◆ Goal of the exercise ◆
Among the entries that follow, the required portion opens with the line containing "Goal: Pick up" and closes with the line containing "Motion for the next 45". Give that portion again exactly, and nothing else.

### Source records ###

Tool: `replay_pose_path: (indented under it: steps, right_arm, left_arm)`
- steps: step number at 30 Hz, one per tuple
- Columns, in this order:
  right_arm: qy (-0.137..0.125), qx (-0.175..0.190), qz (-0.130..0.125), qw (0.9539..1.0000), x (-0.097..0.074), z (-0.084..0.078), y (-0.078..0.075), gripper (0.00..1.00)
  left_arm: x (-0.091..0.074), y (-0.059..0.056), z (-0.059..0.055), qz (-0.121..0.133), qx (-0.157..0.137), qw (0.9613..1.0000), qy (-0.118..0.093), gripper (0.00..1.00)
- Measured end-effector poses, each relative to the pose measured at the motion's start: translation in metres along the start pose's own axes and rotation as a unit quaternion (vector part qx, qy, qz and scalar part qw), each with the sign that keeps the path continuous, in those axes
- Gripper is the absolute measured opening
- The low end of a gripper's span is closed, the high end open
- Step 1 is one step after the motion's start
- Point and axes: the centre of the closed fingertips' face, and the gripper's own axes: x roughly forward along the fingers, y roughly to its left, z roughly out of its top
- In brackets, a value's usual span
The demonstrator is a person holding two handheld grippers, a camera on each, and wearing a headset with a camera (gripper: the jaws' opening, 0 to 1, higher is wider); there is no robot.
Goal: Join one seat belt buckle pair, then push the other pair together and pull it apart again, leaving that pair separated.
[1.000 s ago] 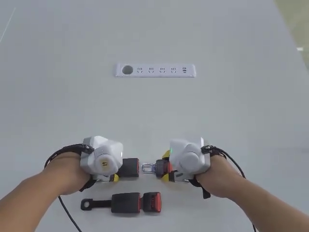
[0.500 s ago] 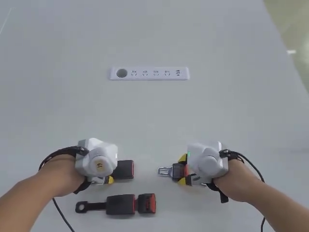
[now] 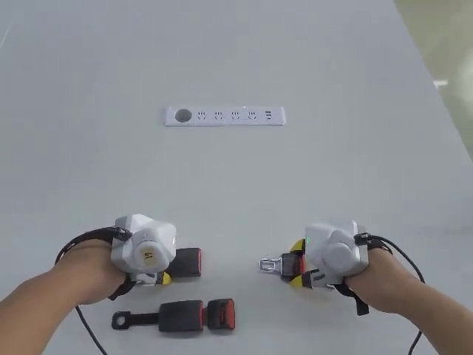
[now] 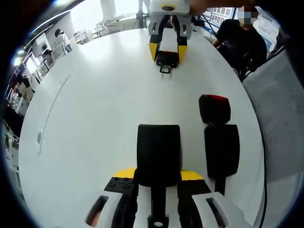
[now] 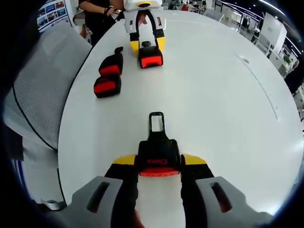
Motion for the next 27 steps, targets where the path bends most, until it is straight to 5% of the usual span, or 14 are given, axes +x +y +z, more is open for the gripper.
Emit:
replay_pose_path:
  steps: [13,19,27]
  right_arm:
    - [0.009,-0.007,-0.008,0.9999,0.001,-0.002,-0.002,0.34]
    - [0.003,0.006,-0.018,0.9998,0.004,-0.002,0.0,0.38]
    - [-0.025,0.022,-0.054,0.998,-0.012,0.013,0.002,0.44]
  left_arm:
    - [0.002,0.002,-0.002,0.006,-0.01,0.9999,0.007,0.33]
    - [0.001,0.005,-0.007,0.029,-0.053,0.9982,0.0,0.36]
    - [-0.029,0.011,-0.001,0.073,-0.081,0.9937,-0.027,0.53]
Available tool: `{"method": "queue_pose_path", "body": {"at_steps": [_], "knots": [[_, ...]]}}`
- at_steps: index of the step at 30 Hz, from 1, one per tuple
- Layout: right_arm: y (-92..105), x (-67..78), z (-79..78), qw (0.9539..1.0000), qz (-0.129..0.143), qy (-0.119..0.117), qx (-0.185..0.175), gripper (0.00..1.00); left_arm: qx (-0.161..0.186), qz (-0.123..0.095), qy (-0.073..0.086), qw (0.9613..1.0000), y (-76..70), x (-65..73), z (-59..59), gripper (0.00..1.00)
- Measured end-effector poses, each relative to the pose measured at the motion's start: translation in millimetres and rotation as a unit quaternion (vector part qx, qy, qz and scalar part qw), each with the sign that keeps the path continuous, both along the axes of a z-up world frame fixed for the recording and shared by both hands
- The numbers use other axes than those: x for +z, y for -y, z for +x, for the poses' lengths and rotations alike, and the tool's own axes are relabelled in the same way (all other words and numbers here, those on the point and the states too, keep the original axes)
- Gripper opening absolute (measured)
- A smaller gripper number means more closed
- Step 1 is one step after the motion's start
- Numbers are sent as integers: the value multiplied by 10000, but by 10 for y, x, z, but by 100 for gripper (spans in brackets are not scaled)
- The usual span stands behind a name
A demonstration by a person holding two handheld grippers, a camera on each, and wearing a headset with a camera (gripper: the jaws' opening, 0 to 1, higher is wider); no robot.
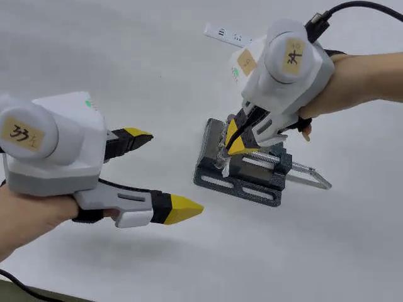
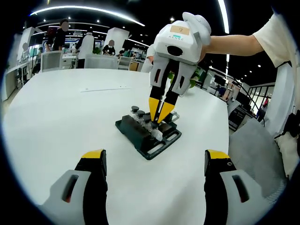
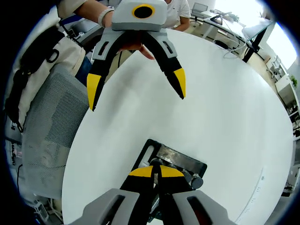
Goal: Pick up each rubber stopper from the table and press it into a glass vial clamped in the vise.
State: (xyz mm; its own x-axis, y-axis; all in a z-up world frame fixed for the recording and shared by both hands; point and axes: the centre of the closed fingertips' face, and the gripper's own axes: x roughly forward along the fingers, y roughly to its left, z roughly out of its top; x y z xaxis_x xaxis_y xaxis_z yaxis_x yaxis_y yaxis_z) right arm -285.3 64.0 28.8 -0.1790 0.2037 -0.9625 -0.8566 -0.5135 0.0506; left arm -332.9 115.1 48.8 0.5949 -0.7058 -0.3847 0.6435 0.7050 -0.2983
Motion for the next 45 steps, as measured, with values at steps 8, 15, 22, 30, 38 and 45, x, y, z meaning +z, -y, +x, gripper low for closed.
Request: {"method": "queue_pose_path", "body": {"at_steps": [8, 15, 22, 30, 38, 45], "knots": [[22, -27, 3, 9994, -337, -4, -90, 0, 46, -48, -25, 10000, 15, -16, 17, 84], [3, -19, 2, 9992, -294, -74, -242, 0, 107, -91, -27, 9999, 14, -29, 27, 84], [-17, -16, -17, 9985, -317, -162, -406, 0, 87, -110, -22, 9999, 55, -16, 46, 84], [-42, -9, -25, 9975, -558, -53, -429, 0, 110, -122, -7, 9999, 37, -16, 67, 84], [-40, -9, -31, 9957, -785, 81, -478, 0, 125, -131, 20, 9998, 32, 8, 76, 84], [-23, -5, -14, 9953, -681, -5, -693, 0, 164, -146, 32, 9998, 12, 28, 74, 84]]}}
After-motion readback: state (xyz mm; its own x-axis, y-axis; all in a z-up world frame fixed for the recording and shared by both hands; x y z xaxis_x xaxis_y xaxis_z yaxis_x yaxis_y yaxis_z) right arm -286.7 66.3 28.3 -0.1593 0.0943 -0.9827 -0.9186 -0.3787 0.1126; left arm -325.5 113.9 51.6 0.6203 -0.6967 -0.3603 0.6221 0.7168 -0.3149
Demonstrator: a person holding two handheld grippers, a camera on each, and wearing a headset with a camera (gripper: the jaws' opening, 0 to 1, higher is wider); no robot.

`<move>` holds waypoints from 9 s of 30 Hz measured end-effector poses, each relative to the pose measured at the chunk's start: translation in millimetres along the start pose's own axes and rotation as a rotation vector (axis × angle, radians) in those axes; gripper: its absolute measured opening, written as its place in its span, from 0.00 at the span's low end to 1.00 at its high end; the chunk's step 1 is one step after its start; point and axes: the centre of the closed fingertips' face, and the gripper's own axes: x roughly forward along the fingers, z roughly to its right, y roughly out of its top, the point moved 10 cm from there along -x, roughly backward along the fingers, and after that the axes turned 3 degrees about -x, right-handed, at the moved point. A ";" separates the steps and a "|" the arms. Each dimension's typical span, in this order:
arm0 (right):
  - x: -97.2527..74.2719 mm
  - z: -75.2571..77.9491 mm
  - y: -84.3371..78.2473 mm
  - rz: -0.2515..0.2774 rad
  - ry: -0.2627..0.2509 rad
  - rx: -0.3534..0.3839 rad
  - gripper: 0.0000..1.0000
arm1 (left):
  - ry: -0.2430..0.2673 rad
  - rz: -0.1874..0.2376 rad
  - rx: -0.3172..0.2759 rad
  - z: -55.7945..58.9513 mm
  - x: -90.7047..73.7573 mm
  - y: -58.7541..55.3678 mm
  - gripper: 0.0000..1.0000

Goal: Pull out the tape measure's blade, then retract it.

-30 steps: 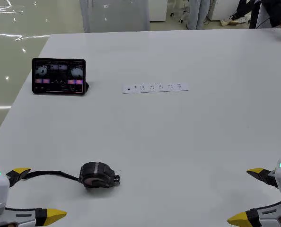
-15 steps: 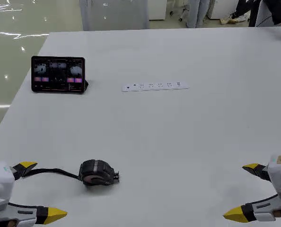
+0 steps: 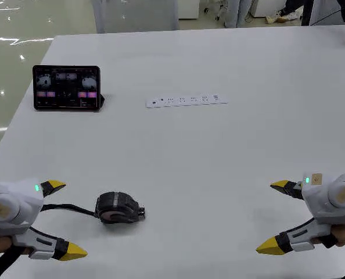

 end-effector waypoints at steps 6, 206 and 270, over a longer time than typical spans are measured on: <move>9.3 7.1 5.8 -0.001 0.011 -0.016 0.99 | -0.061 -0.048 0.076 -1.5 11.5 12.9 0.99; 185.7 -15.1 117.9 -0.099 0.326 -0.293 0.10 | -0.177 -0.273 0.227 -6.6 91.1 50.5 0.35; 154.9 0.1 89.3 -0.122 0.308 -0.283 0.10 | -0.175 -0.275 0.241 -4.2 92.4 51.5 0.35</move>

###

◆ Answer to the problem ◆
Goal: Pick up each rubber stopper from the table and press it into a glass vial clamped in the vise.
State: (xyz mm; its own x-axis, y-axis; all in a z-up world frame fixed for the recording and shared by both hands; point and axes: the centre of the closed fingertips' face, and the gripper's own axes: x roughly forward along the fingers, y roughly to its left, z roughly out of its top; x y z xaxis_x xaxis_y xaxis_z yaxis_x yaxis_y yaxis_z) right arm -285.3 64.0 28.8 -0.1790 0.2037 -0.9625 -0.8566 -0.5135 0.0506; left arm -332.9 115.1 48.8 0.5949 -0.7058 -0.3847 0.6435 0.7050 -0.2983
Motion for the next 45 steps, as measured, with values at steps 8, 15, 22, 30, 38 and 45, x, y, z meaning +z, -y, +x, gripper low for closed.

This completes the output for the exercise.